• **What you will do**
Write out exactly the lines running from the one that contains "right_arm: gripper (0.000" through the end of the material.

◆ ◆ ◆ ◆ ◆

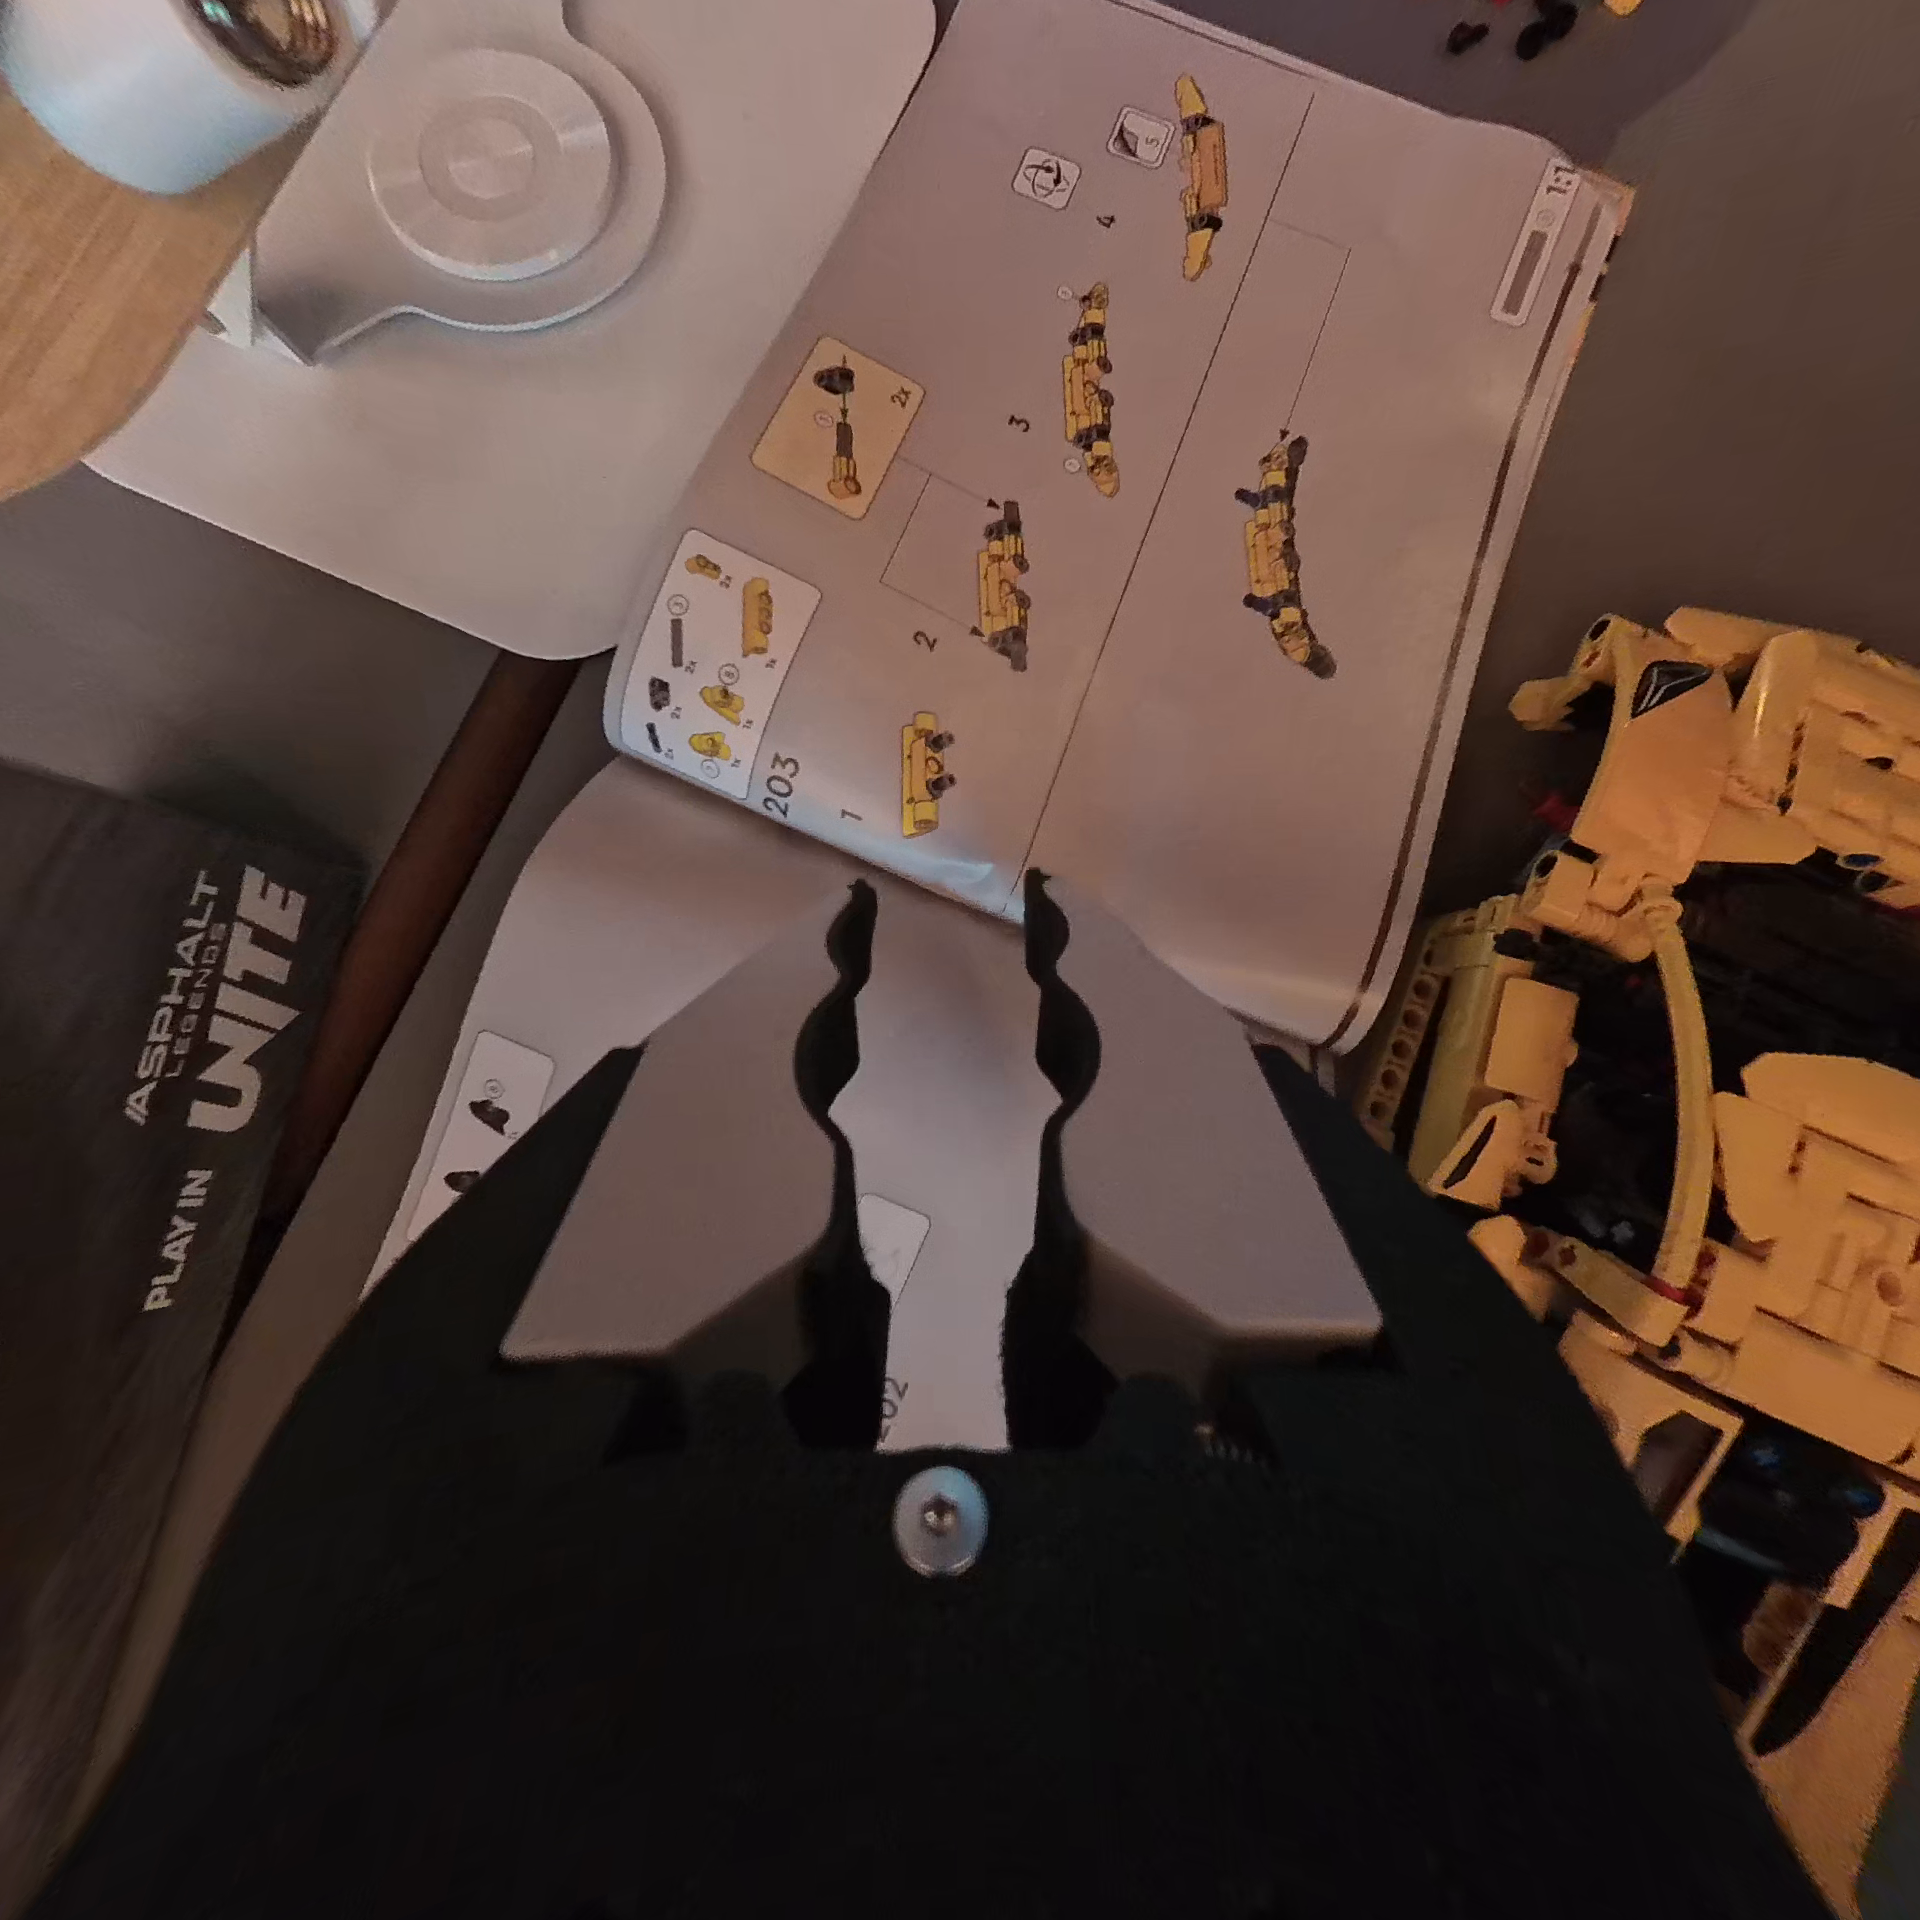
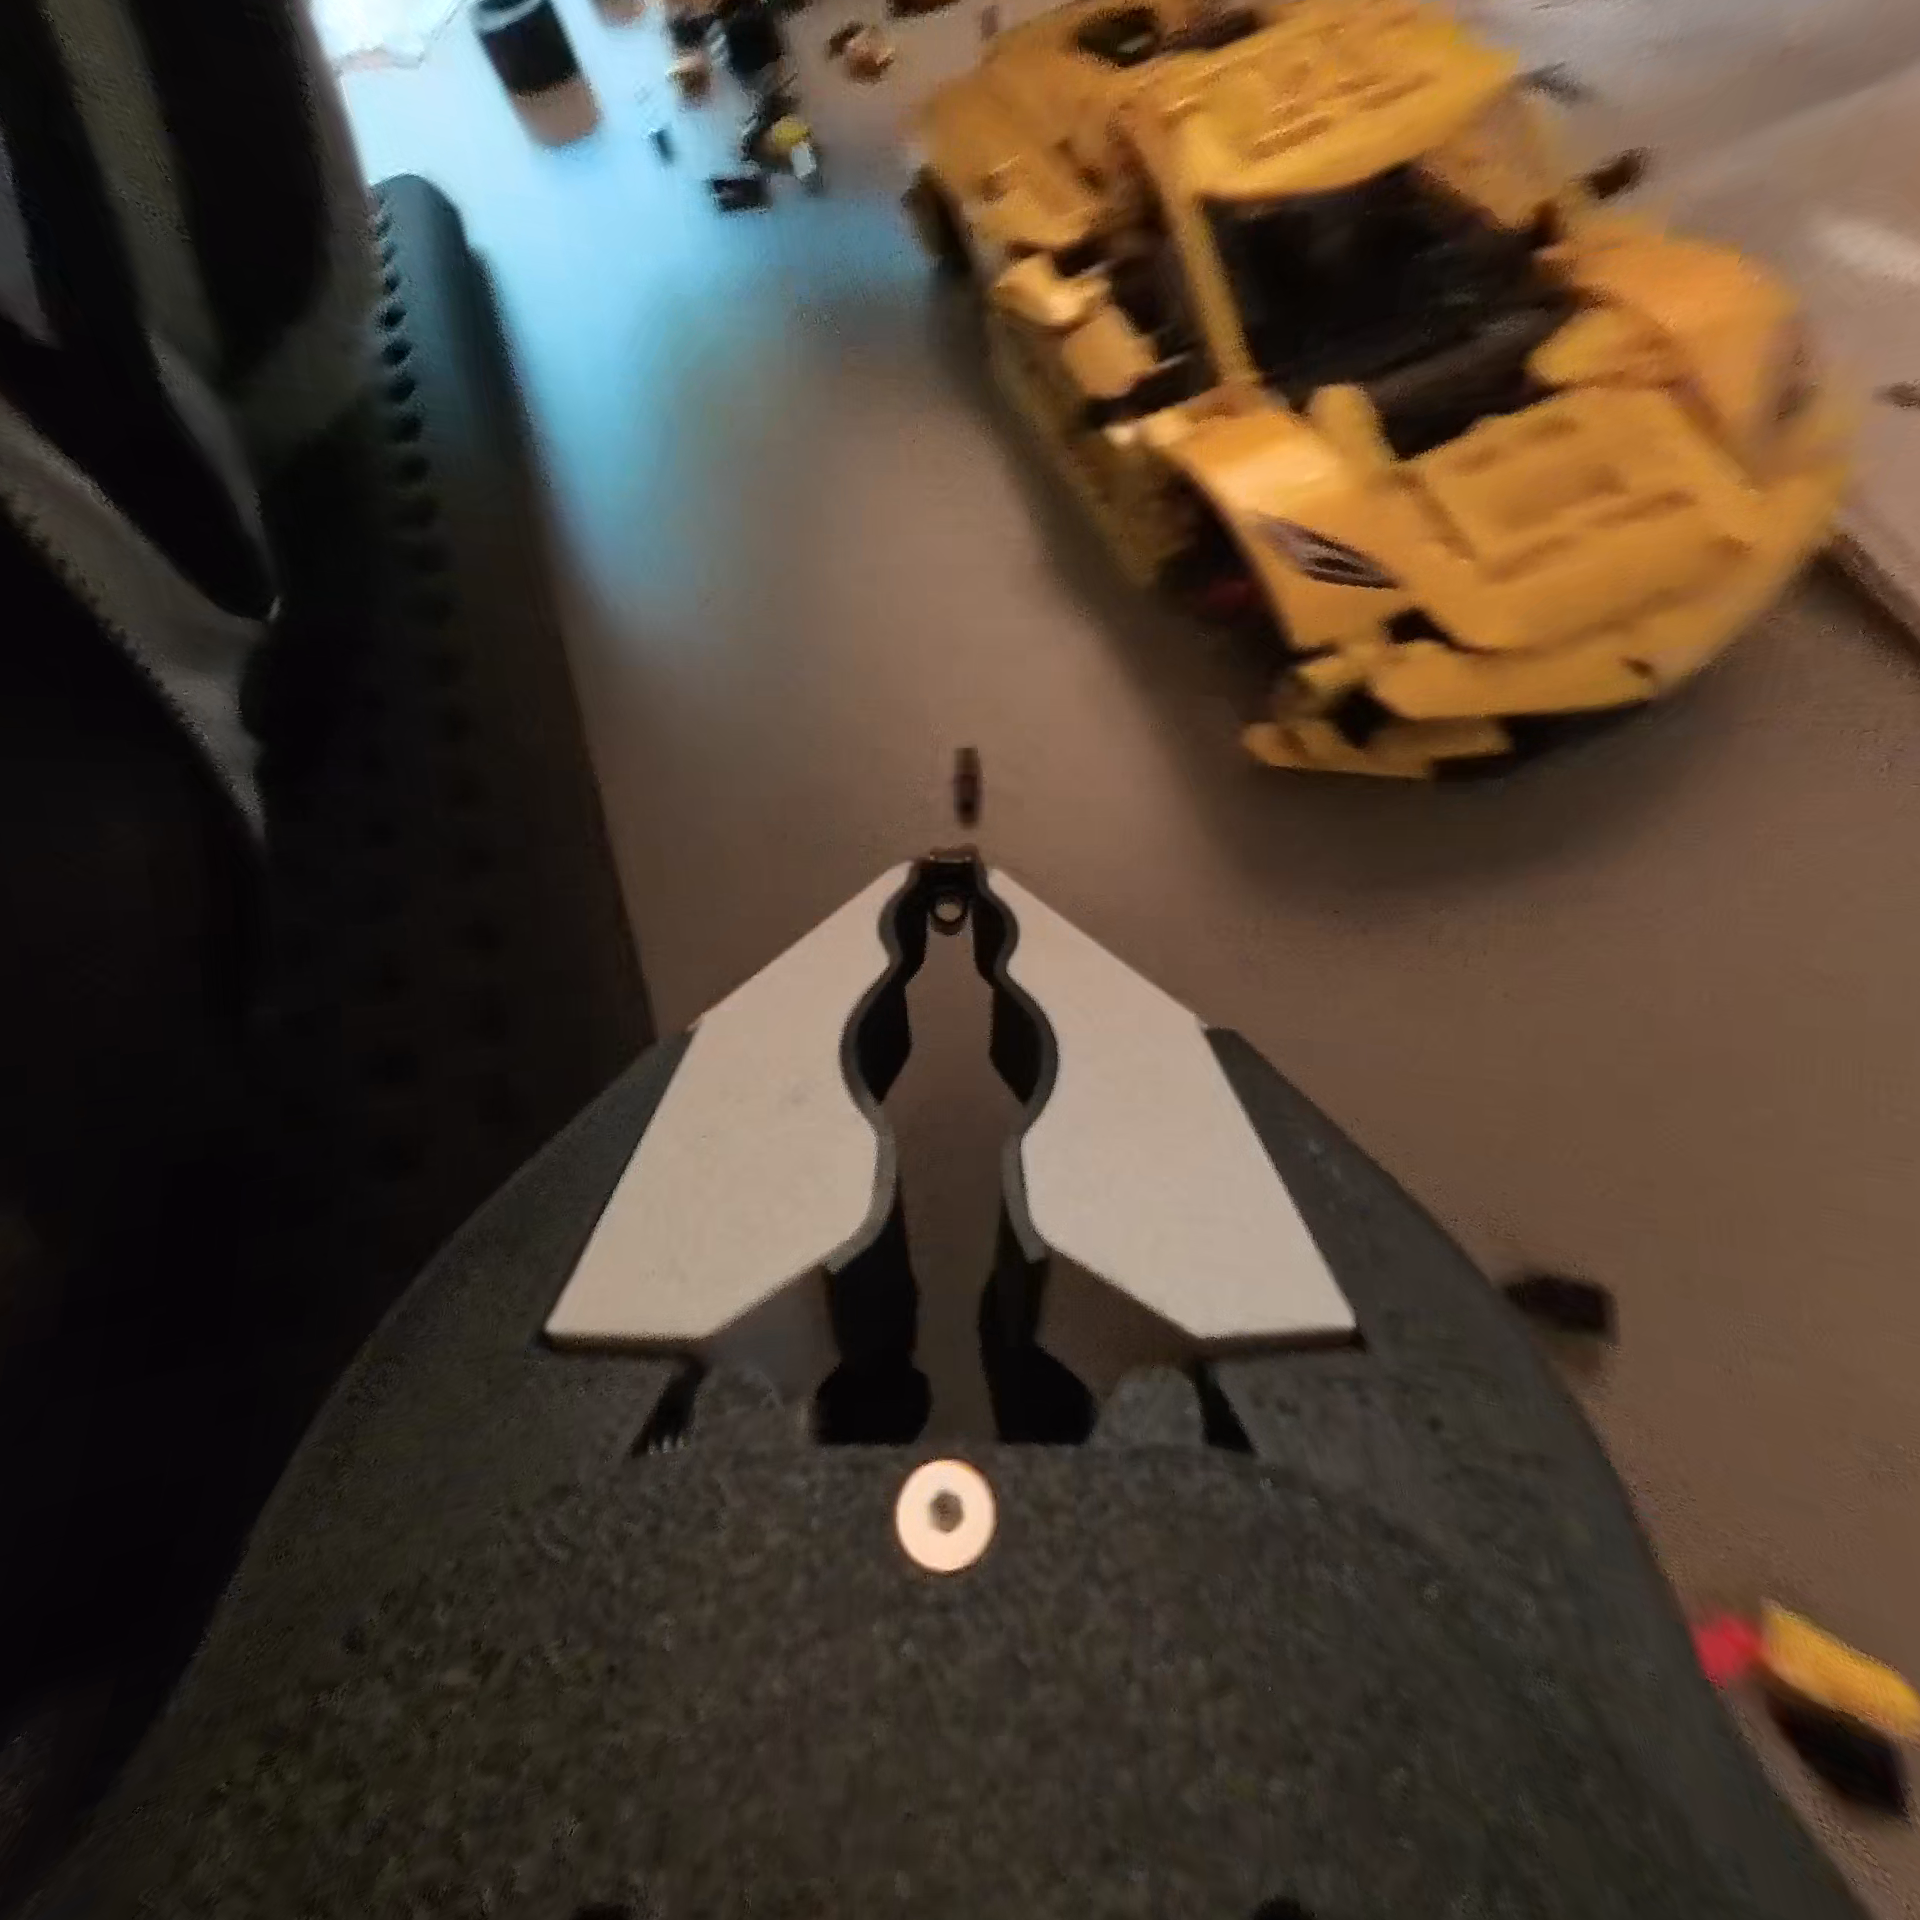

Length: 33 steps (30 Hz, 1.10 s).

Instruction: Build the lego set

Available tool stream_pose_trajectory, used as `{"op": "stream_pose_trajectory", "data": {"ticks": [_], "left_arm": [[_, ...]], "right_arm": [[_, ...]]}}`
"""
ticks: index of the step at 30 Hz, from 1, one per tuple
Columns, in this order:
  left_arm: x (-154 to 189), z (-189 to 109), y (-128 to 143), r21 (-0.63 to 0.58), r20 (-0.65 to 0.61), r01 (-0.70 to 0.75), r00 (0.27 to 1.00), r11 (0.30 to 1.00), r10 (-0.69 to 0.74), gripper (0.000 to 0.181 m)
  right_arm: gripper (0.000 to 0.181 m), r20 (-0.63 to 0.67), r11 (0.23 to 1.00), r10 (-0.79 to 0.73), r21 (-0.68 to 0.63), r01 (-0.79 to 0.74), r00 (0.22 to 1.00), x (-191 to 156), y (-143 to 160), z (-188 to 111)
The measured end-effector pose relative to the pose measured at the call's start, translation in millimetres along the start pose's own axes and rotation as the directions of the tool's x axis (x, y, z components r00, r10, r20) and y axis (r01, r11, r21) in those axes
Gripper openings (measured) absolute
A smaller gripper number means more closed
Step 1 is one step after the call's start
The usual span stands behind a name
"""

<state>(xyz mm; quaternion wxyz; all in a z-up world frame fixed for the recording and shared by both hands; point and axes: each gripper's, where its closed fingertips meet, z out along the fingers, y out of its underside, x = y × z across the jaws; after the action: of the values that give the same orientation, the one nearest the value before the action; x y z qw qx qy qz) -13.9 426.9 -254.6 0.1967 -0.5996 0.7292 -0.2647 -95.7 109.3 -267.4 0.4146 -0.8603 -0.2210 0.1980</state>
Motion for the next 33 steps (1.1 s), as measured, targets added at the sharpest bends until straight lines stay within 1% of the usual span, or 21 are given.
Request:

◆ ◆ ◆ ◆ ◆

• **Result for this exercise**
  right_arm: gripper (0.000 to 0.181 m), r20 (-0.63 to 0.67), r11 (0.23 to 1.00), r10 (-0.79 to 0.73), r21 (-0.68 to 0.63), r01 (-0.79 to 0.74), r00 (0.22 to 1.00), x (-191 to 156), y (-143 to 160), z (-188 to 111)
The measured end-effector pose relative to the pose measured at the call's start, translation in millimetres along the start pose's own axes and rotation as the directions of the tool's x axis (x, y, z components r00, r10, r20) and y axis (r01, r11, r21) in those axes
Gripper openings (measured) absolute
A smaller gripper number means more closed
Step 1 is one step after the call's start
The usual span stands behind a name
"""

<state>(xyz mm; quaternion wxyz; all in a z-up world frame fixed for the recording and shared by both hands; point and axes: each gripper's, where its closed fingertips meet, z out along the fingers, y out of its underside, x = y × z across the jaws; after the action: of the values that give the same orientation, the one nearest the value before the action; x y z qw qx qy qz) -13.9 426.9 -254.6 0.1967 -0.5996 0.7292 -0.2647 -95.7 109.3 -267.4 0.4146 -0.8603 -0.2210 0.1980</state>
Motion for the next 33 steps (1.1 s), as measured, targets added at the sharpest bends until straight lines stay within 1% of the usual span, or 21 are given.
Request:

The exercise has been completed in full.